> [Work to be completed]: Reproduce every line in the listing that contains the word "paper".
** Opening Data for review block **
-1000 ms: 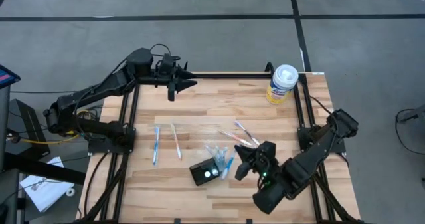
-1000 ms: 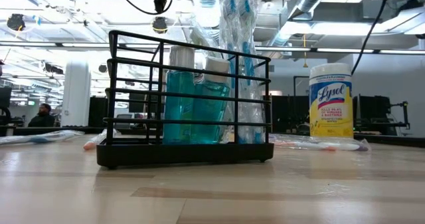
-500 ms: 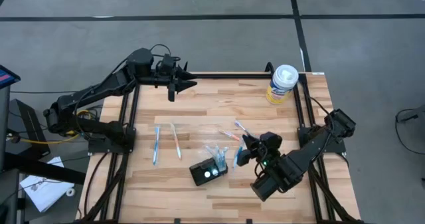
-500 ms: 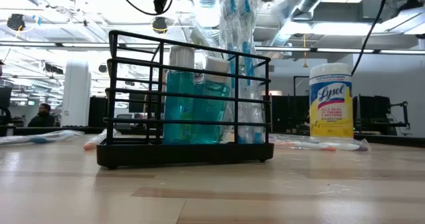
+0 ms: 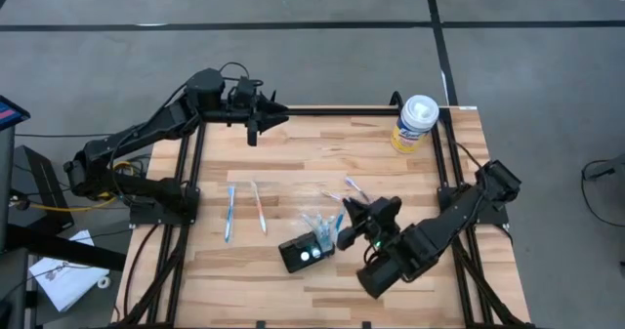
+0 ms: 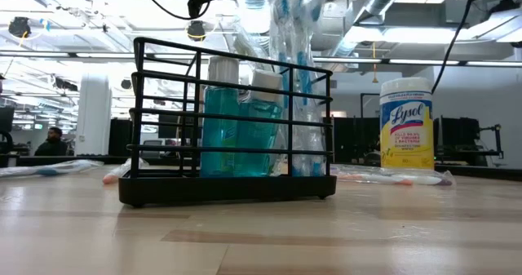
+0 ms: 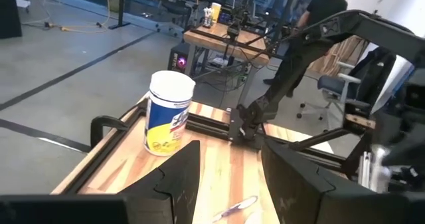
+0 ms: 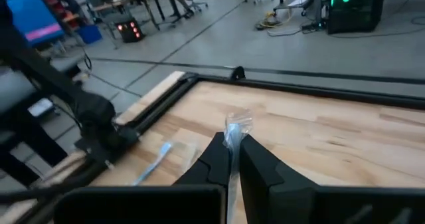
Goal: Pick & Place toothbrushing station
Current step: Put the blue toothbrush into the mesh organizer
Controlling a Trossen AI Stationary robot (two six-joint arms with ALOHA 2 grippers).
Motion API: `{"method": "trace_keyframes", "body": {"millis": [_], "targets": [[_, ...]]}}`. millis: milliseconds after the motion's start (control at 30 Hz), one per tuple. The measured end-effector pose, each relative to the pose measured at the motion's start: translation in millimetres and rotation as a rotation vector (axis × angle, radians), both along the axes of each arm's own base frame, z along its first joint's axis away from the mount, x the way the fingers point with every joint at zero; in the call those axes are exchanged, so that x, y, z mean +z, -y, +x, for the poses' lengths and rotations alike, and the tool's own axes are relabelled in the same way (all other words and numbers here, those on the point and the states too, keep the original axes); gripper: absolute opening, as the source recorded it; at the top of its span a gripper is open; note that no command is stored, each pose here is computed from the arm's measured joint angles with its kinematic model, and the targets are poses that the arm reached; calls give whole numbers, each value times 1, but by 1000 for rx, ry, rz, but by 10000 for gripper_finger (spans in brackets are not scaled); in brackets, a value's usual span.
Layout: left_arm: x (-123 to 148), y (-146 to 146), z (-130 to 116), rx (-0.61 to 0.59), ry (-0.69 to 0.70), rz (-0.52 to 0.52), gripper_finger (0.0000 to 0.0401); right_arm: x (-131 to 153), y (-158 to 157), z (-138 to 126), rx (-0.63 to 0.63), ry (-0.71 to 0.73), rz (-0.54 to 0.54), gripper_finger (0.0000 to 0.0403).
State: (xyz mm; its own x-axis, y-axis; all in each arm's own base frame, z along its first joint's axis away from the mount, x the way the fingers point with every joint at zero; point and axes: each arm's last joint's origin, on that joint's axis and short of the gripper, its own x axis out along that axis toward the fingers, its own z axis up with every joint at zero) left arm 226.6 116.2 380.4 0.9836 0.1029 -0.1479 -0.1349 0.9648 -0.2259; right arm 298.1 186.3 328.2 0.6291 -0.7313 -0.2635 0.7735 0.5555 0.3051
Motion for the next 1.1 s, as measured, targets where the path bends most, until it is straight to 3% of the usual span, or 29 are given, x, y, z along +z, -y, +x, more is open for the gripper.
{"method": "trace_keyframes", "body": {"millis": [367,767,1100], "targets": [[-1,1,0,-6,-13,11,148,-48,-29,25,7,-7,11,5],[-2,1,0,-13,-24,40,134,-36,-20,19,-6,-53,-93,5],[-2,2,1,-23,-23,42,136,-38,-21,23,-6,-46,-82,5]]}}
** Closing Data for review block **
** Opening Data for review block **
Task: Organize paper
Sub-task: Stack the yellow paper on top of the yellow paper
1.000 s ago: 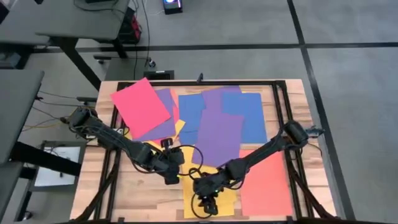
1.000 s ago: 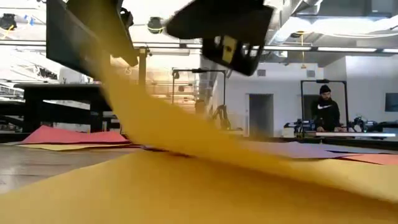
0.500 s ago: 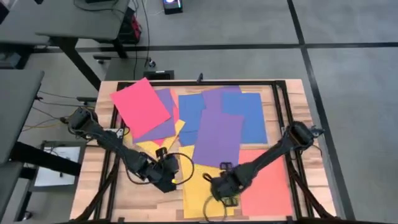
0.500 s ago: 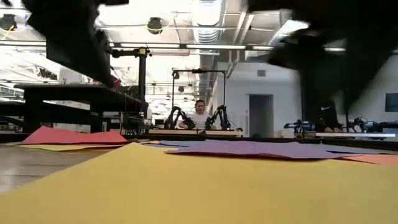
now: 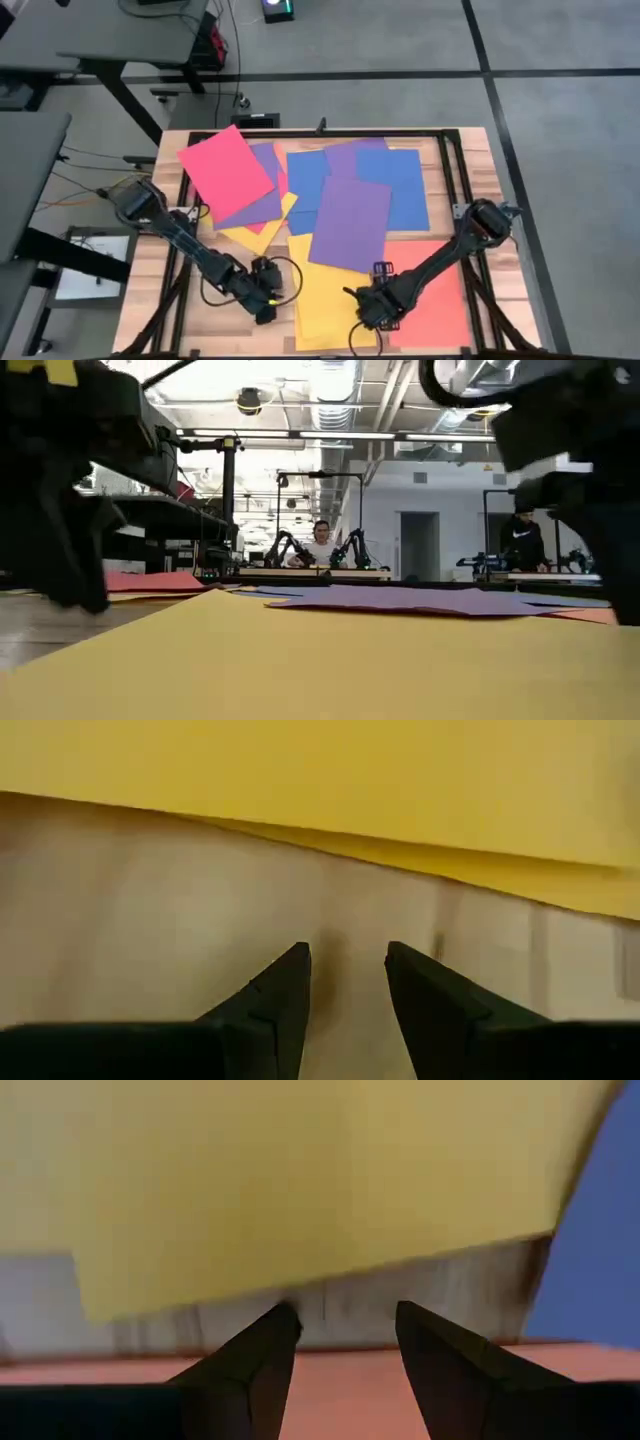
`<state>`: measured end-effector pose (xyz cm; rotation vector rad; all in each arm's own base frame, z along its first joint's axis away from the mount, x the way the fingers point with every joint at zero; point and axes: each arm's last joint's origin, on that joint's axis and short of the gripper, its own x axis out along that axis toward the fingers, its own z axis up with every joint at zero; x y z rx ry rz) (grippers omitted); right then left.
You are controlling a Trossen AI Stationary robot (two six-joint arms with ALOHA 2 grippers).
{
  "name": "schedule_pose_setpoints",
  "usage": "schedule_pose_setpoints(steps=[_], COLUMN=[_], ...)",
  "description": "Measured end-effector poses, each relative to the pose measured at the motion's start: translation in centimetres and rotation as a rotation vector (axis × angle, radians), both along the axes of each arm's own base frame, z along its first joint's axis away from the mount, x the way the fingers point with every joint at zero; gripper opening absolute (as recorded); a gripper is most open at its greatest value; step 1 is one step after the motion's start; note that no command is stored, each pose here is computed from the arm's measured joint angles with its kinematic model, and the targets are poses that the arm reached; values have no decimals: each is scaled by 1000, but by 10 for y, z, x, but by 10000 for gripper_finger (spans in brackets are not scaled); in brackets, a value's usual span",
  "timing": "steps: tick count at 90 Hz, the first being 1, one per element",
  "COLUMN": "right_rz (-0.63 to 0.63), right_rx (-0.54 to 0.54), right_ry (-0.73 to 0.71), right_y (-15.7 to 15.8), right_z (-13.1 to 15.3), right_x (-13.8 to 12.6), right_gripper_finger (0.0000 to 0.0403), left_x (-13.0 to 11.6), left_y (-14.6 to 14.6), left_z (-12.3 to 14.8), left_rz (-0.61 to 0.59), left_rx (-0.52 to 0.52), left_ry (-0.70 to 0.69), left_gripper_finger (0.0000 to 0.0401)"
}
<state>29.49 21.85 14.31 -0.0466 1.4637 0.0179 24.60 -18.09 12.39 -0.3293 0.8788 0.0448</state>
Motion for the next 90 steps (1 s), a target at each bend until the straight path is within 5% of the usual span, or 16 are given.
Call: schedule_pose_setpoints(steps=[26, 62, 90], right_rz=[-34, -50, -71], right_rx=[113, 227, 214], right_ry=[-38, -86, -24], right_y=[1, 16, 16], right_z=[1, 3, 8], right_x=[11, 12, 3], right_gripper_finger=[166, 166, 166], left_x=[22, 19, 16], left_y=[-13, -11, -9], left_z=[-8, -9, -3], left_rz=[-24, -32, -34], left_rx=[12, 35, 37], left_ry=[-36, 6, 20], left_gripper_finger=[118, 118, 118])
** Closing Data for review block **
> [Answer for this exercise]:
Task: Organize paper
Sub-task: Stack the yellow paper on top of the yellow paper

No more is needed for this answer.